I'm sure there are also easier to understand tutorials on youtube :P
My problem has nothing to do with pathfinding.
Each tile has 8 other tiles touching it, so you can use a char/8-bit int to represent the surroundings.

You need to create an array of 256 different wall pieces, one for each setup of the surrounding walls. (you can create a smaller amount of them and get the rest by rotating/mirroring)

That assumes you want diagonal lines of wall too, but that might not be what the user wants so you could allow diagonals only if there is no "straight" walls connected next to the diagonal wall. (example: bottom block and the block right to it are wall and the center of course. The user might want L instead of |\ in that situation)

o3o

Oh and if you dont want to allow certain setups like in the example, you can leave the array empty in those spots IF you handle the not-allowed setups separately (set bits off in the 8-bit index if theyre in a bad setup to mark you dont want a diagonal there)

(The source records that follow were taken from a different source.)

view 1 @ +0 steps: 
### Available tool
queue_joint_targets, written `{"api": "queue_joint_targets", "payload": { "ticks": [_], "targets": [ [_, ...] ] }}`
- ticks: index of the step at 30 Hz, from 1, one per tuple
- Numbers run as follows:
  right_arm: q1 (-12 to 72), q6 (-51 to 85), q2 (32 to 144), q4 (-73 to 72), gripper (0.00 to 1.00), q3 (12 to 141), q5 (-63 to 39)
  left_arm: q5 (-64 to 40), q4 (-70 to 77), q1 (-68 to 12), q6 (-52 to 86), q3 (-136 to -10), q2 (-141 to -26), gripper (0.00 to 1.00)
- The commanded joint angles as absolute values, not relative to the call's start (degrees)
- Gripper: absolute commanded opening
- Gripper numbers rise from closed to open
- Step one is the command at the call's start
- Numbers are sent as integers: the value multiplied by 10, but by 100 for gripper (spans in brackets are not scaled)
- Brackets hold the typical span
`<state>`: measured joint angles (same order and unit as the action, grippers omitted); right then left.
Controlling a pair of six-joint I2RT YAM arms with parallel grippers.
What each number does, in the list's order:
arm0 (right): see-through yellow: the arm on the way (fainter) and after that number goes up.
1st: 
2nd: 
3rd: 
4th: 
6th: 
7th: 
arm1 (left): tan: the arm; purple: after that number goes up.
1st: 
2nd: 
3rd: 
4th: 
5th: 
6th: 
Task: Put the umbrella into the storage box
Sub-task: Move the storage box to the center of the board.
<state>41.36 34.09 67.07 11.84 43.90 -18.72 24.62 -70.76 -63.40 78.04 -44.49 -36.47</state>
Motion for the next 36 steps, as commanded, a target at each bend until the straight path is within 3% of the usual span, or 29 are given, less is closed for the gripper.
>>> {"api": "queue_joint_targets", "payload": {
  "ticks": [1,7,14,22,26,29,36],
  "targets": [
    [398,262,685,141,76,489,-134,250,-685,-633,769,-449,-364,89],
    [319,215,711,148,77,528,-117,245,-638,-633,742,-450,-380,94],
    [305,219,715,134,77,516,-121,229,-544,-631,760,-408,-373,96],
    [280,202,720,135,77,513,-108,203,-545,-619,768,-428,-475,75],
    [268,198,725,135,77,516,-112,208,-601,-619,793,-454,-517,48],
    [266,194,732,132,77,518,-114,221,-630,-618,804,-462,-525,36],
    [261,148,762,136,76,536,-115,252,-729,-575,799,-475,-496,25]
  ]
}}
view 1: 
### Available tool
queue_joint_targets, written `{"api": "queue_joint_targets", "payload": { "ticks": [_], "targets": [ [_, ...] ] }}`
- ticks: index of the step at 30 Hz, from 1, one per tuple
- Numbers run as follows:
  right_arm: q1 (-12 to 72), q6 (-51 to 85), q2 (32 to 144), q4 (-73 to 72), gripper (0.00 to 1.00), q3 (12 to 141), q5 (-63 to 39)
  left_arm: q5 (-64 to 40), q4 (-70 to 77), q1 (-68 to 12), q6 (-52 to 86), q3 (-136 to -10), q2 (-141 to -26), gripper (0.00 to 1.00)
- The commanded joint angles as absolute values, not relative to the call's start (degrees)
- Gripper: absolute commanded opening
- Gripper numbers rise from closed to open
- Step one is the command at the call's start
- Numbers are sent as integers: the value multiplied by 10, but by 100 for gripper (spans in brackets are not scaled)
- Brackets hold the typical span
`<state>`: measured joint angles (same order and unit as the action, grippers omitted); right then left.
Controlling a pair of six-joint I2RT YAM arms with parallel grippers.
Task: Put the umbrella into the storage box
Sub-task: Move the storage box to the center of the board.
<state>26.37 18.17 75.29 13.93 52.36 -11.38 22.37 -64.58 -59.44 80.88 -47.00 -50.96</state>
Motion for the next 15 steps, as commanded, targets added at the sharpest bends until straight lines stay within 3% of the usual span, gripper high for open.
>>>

It might be simpler to just have the desired output in the array in those spots (so a single setup appears multiple times in the array)

o3o

Thanks! In the process of making my lookup table at the moment, time consuming stuff ha. Made an array that stores the adjacent cells and I get the lookup value like this:


[source]LookupValue = int(Connections[0]) << 7 |
int(Connections[1]) << 6 |
int(Connections[2]) << 5 |
int(Connections[3]) << 4 |
int(Connections[4]) << 3 |
int(Connections[5]) << 2 |
int(Connections[6]) << 1 |
int(Connections[7]);[/source]

BTW that's UnrealScript if anything looks funny.